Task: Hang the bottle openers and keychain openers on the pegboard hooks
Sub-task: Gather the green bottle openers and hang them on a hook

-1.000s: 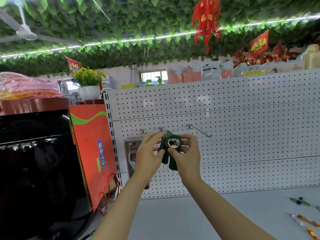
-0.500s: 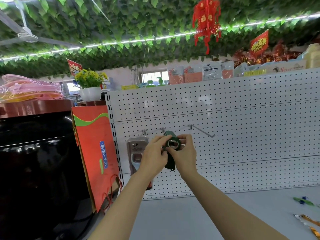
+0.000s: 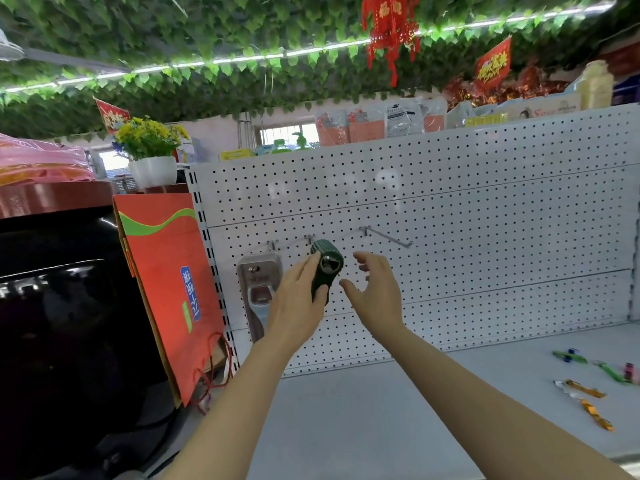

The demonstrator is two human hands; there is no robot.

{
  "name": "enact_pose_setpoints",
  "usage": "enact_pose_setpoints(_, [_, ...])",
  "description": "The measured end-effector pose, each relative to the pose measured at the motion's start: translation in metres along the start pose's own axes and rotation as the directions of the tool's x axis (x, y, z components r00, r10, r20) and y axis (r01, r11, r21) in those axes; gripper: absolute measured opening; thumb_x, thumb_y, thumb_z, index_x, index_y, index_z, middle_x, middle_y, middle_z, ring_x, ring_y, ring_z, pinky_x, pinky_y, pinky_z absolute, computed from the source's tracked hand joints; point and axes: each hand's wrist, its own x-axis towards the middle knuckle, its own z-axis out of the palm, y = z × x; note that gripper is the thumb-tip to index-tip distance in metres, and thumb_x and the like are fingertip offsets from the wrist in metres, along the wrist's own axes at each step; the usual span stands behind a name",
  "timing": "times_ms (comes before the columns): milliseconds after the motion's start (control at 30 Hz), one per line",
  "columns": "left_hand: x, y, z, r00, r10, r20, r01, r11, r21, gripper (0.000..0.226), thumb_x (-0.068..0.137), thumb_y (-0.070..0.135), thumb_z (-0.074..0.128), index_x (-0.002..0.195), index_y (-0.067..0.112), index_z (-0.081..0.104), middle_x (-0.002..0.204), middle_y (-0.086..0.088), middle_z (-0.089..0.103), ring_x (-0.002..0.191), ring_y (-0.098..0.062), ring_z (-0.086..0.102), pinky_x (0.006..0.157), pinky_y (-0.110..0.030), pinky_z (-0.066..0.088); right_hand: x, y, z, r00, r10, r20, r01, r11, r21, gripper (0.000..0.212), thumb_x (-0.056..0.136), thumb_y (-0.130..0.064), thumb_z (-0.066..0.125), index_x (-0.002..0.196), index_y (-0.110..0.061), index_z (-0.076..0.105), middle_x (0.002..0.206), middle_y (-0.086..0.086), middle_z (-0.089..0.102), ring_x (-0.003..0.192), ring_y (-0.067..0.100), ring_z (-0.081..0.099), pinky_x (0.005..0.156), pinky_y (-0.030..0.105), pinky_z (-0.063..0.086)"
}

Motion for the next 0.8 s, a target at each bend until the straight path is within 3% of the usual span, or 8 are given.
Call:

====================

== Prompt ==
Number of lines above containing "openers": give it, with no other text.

== Solution to this exercise ==
2